## INSTRUCTIONS TO FOLLOW
Stopping at the line that holds "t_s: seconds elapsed", repeat the lines below exactly, starting from the very first and including that final line.

## DATA

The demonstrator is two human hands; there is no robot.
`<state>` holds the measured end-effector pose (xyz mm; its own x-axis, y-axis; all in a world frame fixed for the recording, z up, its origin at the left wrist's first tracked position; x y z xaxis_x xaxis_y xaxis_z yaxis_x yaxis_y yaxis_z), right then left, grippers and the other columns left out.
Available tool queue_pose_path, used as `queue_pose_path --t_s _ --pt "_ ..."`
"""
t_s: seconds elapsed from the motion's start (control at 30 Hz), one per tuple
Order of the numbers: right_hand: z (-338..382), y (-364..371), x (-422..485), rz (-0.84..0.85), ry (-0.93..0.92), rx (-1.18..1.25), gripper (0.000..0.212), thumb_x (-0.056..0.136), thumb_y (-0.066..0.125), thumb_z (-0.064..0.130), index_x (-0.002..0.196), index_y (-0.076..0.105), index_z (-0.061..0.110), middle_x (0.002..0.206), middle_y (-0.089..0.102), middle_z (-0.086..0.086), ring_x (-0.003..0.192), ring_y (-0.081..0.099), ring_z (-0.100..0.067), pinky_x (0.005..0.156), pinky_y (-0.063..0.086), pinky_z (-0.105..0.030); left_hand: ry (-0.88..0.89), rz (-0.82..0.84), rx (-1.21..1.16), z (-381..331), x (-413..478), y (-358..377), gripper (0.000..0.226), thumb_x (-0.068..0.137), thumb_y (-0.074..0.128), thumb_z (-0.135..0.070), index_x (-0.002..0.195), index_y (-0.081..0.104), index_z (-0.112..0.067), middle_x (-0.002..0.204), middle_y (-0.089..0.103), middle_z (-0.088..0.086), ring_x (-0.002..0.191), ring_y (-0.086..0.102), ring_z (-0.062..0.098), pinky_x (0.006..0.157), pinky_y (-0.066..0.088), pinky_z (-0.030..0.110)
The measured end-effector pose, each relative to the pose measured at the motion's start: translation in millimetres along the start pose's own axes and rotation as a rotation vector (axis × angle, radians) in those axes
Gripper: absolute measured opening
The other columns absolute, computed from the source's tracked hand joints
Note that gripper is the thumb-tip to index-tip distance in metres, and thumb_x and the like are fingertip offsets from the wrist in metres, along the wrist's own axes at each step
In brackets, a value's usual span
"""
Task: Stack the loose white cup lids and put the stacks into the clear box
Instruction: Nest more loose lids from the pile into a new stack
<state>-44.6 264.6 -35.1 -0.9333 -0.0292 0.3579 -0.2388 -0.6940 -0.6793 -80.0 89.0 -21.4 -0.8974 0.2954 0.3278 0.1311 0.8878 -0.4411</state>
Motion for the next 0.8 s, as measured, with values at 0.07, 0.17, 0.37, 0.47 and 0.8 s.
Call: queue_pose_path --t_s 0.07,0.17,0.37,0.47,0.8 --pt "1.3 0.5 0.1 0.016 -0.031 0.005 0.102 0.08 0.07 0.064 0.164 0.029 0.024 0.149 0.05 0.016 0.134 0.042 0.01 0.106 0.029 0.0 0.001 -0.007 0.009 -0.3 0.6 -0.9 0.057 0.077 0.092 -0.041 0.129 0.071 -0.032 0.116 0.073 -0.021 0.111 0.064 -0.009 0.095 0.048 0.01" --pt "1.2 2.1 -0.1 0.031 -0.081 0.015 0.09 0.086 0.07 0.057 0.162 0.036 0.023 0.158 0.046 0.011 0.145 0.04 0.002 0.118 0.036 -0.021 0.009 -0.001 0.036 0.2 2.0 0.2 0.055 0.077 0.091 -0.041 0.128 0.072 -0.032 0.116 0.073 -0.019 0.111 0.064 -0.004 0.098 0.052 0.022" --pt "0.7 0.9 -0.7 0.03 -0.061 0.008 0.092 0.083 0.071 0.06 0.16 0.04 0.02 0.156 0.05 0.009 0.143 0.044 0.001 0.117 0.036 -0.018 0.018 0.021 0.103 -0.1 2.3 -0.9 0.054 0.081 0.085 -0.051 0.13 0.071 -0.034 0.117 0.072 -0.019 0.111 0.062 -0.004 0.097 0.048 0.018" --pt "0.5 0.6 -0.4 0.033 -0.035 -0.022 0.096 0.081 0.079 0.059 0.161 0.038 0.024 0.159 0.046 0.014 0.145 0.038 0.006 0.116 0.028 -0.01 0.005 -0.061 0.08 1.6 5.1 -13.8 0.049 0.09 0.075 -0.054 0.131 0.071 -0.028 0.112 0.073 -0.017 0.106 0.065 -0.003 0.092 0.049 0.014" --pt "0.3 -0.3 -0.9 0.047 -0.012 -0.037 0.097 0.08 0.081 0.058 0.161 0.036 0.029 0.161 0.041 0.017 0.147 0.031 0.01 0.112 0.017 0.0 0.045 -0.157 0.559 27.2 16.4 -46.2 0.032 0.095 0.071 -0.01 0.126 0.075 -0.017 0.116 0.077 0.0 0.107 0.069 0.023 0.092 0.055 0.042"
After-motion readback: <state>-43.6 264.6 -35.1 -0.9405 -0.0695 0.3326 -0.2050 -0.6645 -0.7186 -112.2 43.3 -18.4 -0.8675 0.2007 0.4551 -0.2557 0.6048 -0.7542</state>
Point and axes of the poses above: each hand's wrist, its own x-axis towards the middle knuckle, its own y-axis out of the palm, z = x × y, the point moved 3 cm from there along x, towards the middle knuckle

## RESPONSE TO THE TASK
The demonstrator is two human hands; there is no robot.
`<state>` holds the measured end-effector pose (xyz mm; its own x-axis, y-axis; all in a world frame fixed for the recording, z up, its origin at the left wrist's first tracked position; x y z xaxis_x xaxis_y xaxis_z yaxis_x yaxis_y yaxis_z), right then left, grippers and the other columns left out.
Available tool queue_pose_path, used as `queue_pose_path --t_s _ --pt "_ ..."`
"""
t_s: seconds elapsed from the motion's start (control at 30 Hz), one per tuple

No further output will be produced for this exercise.